EXERCISE GOAL -
In the records below, find the line with "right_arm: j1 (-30" and the line with "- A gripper". Print both exactly, along with every line between them, and no other line.

TASK MATERIAL -
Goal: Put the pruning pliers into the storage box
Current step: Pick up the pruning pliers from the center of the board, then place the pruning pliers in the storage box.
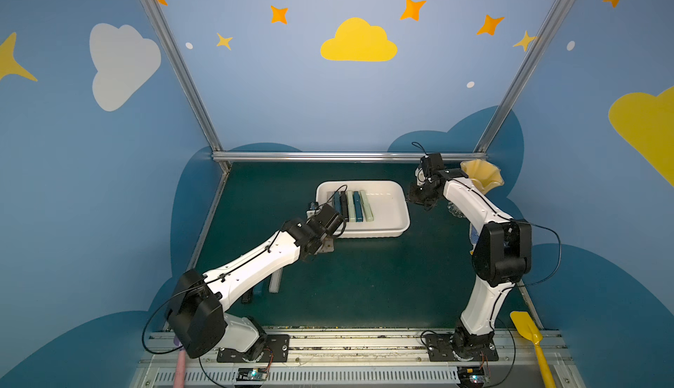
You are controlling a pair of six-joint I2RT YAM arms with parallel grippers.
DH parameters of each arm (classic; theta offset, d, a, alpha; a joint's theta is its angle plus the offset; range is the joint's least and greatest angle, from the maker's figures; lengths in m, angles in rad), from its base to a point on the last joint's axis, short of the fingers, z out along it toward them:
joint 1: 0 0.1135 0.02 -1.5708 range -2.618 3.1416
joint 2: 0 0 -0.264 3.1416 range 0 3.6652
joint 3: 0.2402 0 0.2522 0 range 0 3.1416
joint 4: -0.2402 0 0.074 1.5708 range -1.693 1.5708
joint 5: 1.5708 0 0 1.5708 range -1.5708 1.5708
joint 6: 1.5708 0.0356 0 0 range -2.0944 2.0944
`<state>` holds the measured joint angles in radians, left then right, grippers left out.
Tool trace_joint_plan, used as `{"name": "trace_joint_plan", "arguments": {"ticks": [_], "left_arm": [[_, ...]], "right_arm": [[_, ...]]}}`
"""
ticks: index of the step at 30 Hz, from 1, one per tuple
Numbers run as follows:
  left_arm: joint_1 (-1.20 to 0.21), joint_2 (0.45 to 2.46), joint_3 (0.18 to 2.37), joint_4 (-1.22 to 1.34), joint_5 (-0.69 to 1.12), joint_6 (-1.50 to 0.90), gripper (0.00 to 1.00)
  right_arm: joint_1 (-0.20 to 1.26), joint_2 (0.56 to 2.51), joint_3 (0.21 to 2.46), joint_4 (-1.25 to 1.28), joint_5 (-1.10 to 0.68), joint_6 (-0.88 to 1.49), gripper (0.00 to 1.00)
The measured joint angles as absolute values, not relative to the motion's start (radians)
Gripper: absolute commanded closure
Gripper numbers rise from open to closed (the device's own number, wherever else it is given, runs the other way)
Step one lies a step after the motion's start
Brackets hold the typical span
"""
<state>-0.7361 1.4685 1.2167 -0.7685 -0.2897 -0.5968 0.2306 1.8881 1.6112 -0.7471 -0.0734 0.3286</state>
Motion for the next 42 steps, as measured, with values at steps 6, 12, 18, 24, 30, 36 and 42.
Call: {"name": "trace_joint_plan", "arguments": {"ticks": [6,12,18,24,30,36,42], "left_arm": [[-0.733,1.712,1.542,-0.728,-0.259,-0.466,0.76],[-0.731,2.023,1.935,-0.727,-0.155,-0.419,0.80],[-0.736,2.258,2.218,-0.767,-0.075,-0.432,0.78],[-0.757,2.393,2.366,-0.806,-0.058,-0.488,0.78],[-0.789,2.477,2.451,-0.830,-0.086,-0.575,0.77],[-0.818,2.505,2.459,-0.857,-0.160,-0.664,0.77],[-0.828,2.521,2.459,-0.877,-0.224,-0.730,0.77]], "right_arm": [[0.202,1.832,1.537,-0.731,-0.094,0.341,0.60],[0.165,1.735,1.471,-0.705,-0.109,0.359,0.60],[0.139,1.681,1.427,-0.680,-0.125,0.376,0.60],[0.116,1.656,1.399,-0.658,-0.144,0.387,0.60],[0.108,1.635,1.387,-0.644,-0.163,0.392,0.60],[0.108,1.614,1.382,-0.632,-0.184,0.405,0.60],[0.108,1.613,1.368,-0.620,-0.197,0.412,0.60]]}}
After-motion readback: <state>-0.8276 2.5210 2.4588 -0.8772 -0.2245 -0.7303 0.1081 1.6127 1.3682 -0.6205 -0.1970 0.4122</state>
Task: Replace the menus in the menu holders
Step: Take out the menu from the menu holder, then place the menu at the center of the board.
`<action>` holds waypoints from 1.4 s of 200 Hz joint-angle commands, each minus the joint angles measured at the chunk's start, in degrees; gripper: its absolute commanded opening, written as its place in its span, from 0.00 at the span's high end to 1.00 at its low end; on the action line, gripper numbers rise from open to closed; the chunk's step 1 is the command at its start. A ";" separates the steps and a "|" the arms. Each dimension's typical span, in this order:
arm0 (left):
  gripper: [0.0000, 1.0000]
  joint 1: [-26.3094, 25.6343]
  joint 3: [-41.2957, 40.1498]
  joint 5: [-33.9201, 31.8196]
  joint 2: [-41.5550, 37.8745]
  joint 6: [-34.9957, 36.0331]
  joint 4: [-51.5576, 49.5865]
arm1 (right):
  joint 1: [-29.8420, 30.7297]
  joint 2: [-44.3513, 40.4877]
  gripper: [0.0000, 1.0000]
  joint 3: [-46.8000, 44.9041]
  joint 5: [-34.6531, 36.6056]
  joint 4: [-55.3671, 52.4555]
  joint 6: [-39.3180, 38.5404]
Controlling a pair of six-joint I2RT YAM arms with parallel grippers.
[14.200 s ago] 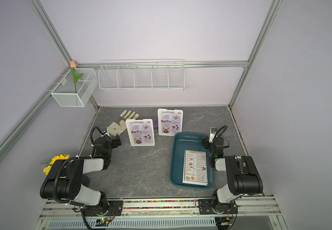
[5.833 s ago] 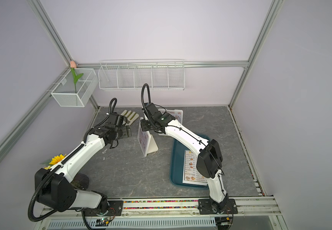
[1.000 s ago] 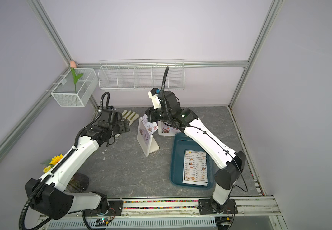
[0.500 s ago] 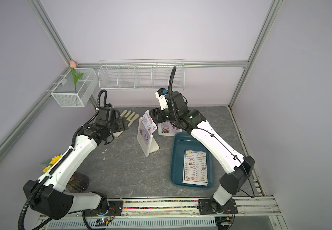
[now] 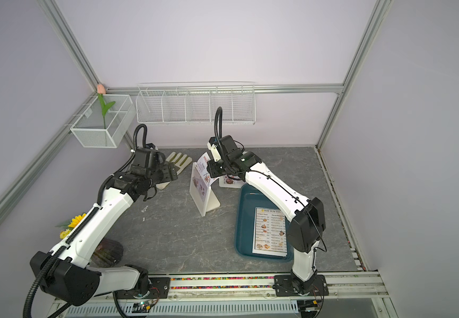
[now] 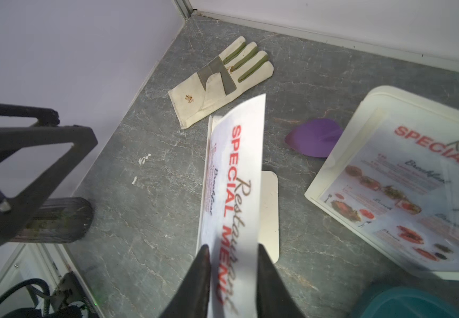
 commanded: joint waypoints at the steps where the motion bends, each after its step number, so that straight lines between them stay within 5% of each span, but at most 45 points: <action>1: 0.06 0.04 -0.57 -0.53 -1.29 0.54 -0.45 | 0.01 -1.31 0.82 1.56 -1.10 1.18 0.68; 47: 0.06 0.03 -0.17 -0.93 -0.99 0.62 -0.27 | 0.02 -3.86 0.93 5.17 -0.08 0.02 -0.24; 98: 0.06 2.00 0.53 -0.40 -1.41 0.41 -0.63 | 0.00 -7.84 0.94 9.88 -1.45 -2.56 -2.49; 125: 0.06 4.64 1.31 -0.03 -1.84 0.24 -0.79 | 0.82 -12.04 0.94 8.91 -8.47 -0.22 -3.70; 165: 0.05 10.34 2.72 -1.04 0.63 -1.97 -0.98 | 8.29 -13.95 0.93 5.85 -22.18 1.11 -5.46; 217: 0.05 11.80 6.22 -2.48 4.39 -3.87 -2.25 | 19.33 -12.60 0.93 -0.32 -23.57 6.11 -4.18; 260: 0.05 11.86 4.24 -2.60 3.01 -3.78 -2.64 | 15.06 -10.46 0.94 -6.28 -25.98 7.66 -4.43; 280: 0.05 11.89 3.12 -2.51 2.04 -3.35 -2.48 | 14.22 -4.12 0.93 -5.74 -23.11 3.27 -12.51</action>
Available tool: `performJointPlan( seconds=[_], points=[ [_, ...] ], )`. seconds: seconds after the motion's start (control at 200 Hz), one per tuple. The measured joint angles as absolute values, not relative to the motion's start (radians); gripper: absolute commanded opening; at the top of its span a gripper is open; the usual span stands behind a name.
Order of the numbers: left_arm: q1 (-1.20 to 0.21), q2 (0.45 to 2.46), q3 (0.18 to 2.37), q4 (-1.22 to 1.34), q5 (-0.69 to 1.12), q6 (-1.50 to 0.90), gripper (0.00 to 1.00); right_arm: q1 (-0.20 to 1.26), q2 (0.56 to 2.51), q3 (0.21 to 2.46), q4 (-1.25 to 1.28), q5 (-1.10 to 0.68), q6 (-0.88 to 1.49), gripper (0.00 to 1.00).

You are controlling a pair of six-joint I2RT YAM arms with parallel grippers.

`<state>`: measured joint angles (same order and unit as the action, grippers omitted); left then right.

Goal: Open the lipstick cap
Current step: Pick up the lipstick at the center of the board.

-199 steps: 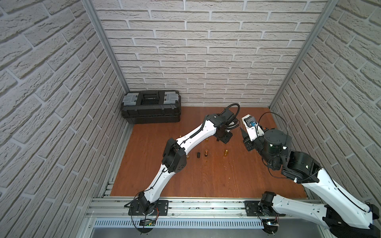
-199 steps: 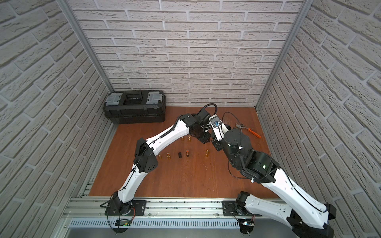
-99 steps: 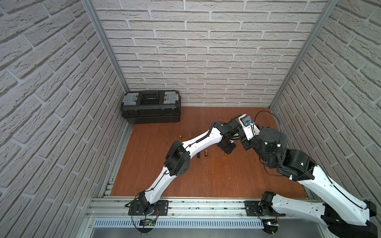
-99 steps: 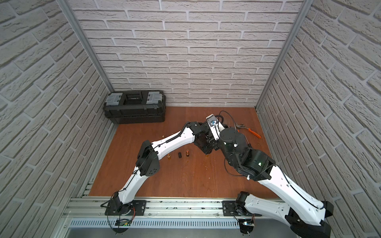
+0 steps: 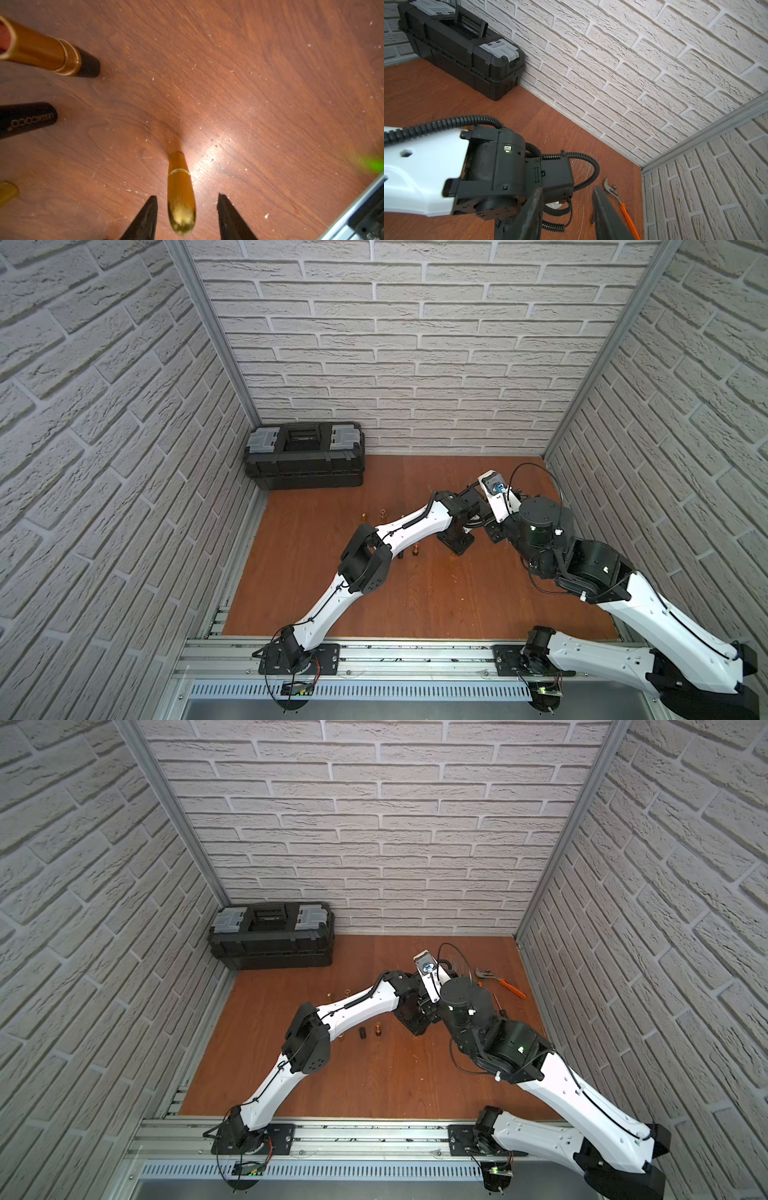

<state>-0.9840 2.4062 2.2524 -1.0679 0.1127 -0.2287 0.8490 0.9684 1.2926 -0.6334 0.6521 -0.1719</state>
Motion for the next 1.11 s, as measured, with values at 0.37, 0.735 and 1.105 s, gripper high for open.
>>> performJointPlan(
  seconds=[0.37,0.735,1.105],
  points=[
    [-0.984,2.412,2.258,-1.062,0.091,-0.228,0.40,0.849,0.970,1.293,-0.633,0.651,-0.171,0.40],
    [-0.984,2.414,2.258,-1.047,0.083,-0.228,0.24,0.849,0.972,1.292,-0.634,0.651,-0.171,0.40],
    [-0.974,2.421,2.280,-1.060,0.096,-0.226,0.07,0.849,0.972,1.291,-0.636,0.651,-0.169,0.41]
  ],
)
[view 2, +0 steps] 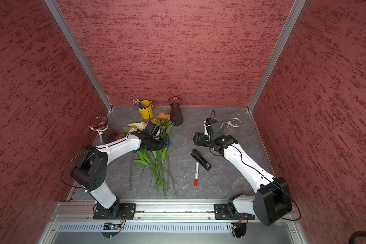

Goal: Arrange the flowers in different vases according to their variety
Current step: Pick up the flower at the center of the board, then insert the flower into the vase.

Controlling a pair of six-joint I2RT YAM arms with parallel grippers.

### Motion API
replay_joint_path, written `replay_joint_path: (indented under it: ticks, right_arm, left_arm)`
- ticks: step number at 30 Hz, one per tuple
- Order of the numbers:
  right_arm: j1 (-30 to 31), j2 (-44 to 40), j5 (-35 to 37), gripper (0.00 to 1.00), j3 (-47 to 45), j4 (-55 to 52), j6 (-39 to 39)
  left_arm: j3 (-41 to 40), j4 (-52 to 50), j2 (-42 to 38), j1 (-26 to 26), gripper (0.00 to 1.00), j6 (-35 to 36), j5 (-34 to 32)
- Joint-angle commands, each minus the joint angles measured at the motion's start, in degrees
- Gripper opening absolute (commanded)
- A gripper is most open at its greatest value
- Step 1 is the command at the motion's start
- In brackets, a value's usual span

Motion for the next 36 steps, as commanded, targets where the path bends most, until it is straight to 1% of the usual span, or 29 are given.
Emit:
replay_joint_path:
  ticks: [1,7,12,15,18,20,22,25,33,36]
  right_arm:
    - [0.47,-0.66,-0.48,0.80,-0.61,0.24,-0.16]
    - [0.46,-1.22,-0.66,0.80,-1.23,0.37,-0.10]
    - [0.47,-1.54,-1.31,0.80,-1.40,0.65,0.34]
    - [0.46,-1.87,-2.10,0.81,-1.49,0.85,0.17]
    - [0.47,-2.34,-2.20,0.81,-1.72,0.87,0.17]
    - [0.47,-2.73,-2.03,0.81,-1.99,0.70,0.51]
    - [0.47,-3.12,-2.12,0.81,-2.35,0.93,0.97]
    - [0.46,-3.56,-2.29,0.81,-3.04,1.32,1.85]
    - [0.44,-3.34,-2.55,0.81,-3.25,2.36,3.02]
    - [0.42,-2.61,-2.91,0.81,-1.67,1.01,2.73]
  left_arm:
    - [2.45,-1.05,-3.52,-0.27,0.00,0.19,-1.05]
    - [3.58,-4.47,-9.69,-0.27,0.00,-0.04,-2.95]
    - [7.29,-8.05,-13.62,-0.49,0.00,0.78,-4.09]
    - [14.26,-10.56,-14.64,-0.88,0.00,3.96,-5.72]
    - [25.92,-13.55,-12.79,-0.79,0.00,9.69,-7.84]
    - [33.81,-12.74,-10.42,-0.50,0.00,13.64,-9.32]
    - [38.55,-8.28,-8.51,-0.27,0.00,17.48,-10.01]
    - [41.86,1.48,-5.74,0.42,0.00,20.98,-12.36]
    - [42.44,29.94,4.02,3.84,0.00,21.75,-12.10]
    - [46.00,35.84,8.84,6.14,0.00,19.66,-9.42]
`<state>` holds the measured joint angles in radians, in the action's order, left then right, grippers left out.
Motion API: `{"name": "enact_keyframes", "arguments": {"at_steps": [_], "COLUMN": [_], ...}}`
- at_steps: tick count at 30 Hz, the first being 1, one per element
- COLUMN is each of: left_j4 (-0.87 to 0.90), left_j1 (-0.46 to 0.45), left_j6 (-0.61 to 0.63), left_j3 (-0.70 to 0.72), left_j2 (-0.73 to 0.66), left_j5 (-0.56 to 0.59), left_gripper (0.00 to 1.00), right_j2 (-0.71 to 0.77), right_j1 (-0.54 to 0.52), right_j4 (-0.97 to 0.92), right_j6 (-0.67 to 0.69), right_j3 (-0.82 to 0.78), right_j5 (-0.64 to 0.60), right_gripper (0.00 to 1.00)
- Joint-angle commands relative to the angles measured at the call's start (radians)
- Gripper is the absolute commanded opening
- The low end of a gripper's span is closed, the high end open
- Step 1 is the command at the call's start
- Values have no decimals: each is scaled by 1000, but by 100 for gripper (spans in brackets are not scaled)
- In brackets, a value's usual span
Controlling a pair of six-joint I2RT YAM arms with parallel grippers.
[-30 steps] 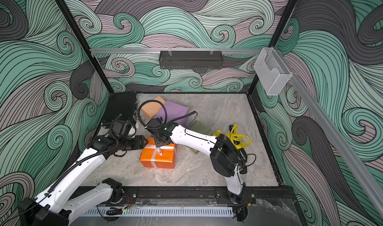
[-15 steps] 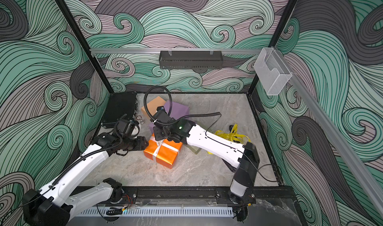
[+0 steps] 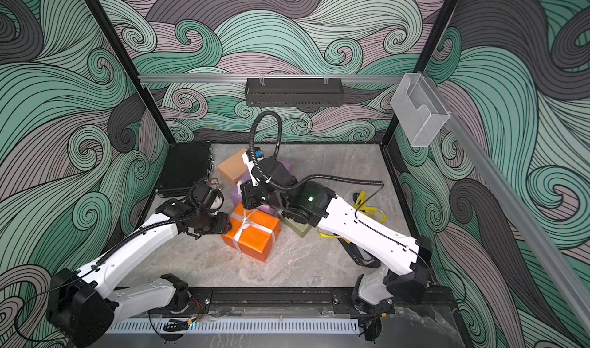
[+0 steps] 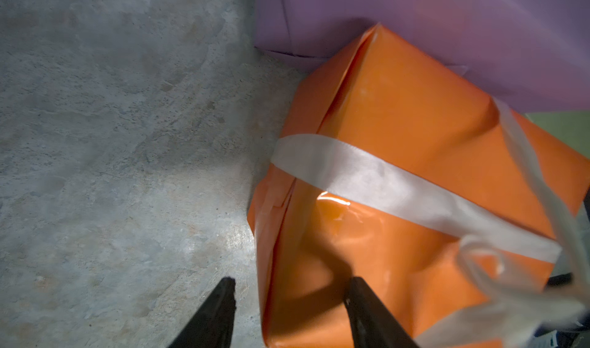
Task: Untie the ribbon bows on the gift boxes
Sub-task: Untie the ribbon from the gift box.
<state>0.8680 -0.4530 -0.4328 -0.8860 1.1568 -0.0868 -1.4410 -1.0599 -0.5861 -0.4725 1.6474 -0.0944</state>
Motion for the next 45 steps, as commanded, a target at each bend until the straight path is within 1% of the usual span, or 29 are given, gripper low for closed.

TASK RESPONSE -
  right_arm: j1 (-30 to 31), j2 (-44 to 40), j5 (-35 to 37), gripper (0.00 to 1.00), j3 (-47 to 45), j4 (-55 to 52), j6 (-39 to 39)
  left_arm: j3 (-41 to 40), j4 (-52 to 50), j2 (-42 to 38), j1 (-26 to 26), gripper (0.00 to 1.00), j6 (-35 to 36), j5 (-34 to 32)
- Joint-angle commands, each minus the joint angles measured at the motion's start, in degrees
- Gripper opening absolute (commanded)
- A gripper is most open at its greatest value

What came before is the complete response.